Counting the line with "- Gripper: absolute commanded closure" as the last one, copy out the lines of the data exactly from the first onward.
(Data segment Opens)
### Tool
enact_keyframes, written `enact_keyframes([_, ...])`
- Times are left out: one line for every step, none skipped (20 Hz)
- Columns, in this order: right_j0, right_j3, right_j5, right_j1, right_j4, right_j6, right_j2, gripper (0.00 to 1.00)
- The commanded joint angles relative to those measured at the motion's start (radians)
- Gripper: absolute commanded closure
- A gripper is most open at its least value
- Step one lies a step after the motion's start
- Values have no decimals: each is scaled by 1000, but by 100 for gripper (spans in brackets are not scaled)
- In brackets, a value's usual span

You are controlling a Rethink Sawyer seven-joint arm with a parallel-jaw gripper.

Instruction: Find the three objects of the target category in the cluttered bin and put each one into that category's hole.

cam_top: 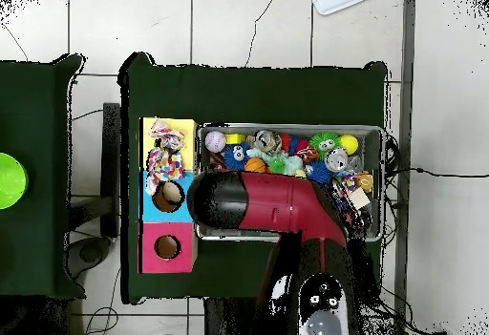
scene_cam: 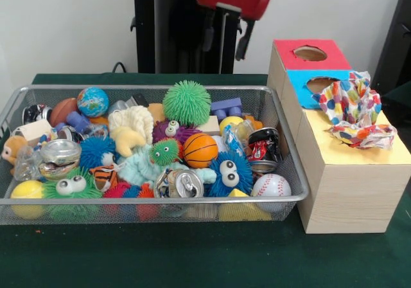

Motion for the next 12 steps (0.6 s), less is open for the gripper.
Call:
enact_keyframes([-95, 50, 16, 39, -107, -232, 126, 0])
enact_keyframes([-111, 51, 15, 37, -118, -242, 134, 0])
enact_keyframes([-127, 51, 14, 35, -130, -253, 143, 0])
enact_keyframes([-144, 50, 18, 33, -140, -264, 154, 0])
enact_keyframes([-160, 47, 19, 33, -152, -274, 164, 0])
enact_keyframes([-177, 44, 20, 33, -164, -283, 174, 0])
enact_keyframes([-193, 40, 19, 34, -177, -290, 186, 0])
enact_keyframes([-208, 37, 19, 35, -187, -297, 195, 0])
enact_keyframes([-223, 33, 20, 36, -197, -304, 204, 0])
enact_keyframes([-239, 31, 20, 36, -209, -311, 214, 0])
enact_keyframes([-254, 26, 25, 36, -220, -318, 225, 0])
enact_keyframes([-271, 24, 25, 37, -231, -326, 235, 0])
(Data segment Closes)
• Answer to this exercise
### Tool
enact_keyframes, written `enact_keyframes([_, ...])`
- Times are left out: one line for every step, none skipped (20 Hz)
- Columns, in this order: right_j0, right_j3, right_j5, right_j1, right_j4, right_j6, right_j2, gripper (0.00 to 1.00)
- The commanded joint angles relative to those measured at the motion's start (radians)
- Gripper: absolute commanded closure

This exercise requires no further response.